For those wondering just what a municipal aggregation is, it’s a group of residents and/or businesses that form an energy-purchasing group, typically led by a local government entity. By joining together to buy power, municipal aggregations can save participants money on their electricity bills.
In Delaware, the state government would shop for power, buying in bulk for the 260,000 residents and small businesses that use Delmarva Power. The buying block could be as large as 900 MW annually – big enough to potentially attract a lot of competition for the aggregation. There are 49 licensed retail electric providers operating in the state.
While Delaware deregulated its energy industry in 1999, only about 10 percent of consumers receiving Delmarva’s standard offer service have taken advantage and shopped for energy supply.
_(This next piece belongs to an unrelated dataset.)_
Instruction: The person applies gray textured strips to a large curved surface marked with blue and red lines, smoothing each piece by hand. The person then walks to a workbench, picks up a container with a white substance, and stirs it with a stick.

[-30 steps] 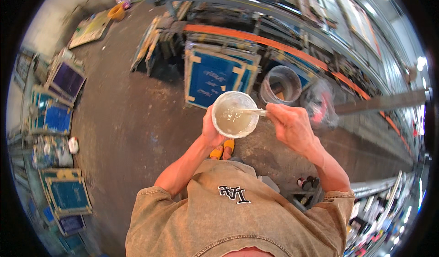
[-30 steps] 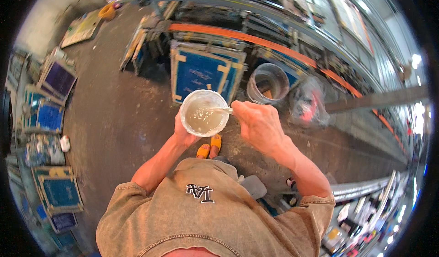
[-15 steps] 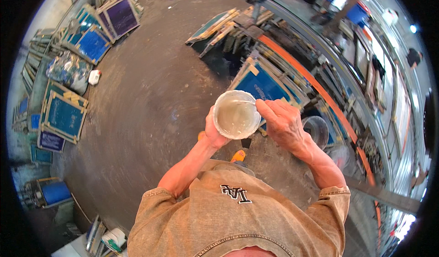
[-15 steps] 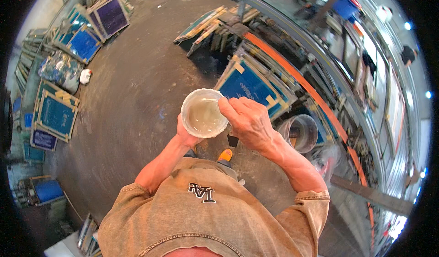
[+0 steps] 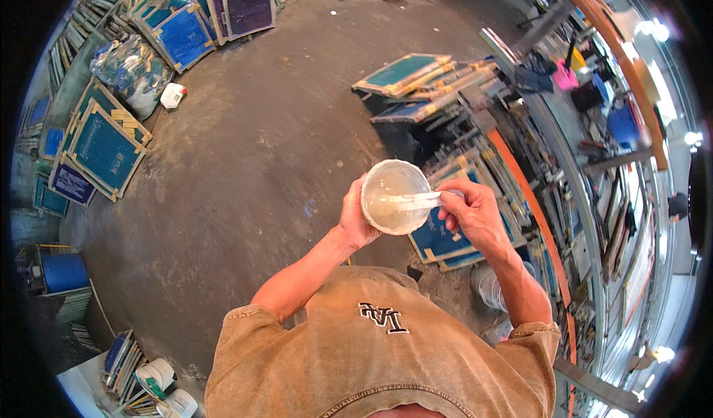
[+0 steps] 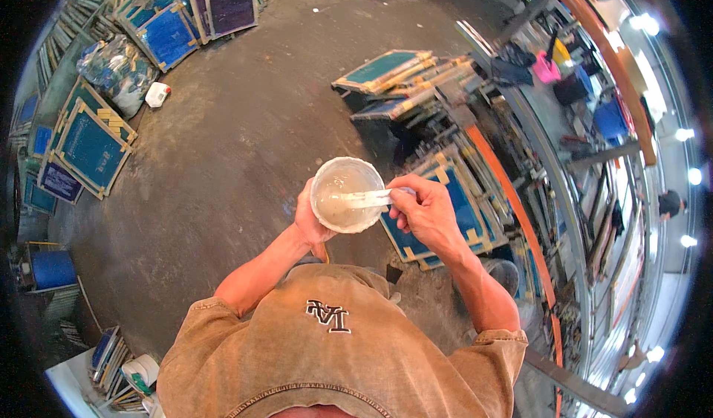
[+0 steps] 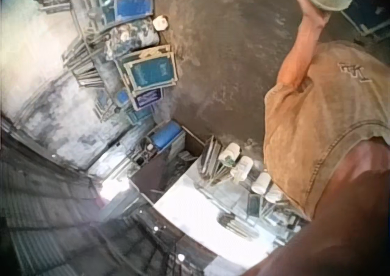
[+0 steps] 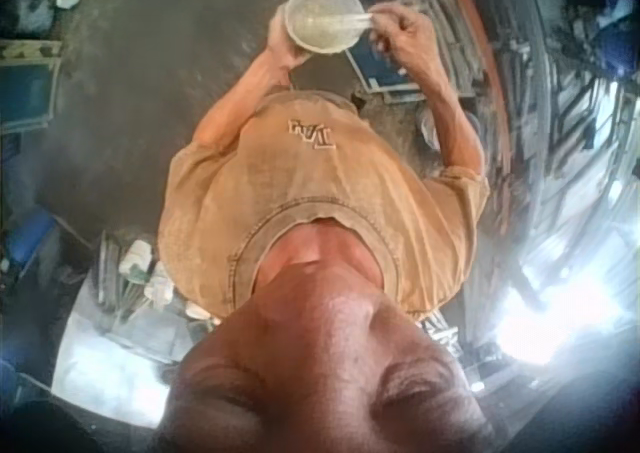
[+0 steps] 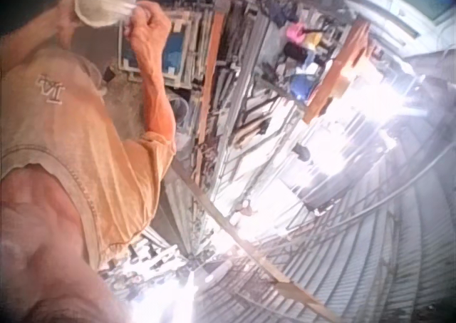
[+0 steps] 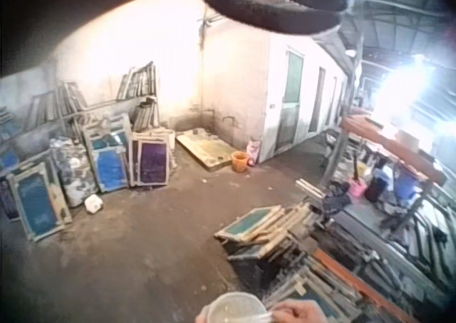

Delaware has already dipped a toe in the aggregation waters, buying power for state government and some organizations. According to the state Office of Management and Budget, Delaware has seen “good results” from that decision. Other state governments using a pool system include California, Illinois, Massachusetts, New Jersey and Rhode Island.
Looking to municipal aggregation may be a smart move for Delaware. As Sen. Bonini said to a local newspaper, “My thinking is, we should take a look at it and if it looks like a good solution, we should do it. If we can save even a small percentage on everybody’s electric bill, that creates real money in the economy.”